■ What this task involves
Each line of the data that mentions the string "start" needs to be identified and copied.

■ Stored data
────────

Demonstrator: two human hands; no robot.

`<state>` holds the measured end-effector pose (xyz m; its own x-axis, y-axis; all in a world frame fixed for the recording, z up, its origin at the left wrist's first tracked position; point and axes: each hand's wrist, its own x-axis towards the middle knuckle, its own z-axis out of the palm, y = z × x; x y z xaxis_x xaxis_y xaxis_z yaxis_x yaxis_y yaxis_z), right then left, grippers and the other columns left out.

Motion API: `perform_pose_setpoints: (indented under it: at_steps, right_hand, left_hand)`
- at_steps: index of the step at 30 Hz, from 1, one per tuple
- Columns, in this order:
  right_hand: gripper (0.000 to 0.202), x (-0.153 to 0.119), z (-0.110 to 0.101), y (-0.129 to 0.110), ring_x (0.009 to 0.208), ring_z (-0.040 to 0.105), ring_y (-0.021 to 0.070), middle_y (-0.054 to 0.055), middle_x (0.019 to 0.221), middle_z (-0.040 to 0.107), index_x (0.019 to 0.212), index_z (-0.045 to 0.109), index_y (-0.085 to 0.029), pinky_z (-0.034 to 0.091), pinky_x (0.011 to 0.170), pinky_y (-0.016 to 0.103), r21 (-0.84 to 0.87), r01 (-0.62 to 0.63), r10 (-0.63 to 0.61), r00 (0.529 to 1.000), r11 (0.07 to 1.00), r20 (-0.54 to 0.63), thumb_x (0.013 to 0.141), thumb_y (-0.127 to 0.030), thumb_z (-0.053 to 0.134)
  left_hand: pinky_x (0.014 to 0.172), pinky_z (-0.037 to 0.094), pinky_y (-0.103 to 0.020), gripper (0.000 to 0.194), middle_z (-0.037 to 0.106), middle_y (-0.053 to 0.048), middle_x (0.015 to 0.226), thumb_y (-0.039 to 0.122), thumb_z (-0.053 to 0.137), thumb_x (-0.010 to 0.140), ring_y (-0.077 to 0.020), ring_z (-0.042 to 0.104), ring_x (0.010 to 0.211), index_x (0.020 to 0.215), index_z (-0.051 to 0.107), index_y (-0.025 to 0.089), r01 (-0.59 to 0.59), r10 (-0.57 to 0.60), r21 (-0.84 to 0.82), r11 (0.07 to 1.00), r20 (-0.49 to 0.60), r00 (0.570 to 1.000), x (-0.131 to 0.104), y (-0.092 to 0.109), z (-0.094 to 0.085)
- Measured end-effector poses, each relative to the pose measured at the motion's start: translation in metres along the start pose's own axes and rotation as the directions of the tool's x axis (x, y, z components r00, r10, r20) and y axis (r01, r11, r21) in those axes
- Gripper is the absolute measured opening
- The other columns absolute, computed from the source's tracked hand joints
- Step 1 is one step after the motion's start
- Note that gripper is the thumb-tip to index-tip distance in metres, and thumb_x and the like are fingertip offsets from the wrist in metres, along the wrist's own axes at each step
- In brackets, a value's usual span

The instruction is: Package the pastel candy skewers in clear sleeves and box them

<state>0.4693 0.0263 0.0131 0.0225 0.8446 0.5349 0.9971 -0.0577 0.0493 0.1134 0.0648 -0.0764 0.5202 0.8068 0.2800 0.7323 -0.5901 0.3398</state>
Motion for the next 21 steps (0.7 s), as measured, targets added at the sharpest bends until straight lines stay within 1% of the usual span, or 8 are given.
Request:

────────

■ Problem solution
- Measured end-effector poses, each relative to the pose measured at the motion's start: translation in metres along the start pose's own axes and rotation as the directions of the tool's x axis (x, y, z components r00, r10, r20) and y axis (r01, r11, r21) in those axes
- Step 1 is one step after the motion's start

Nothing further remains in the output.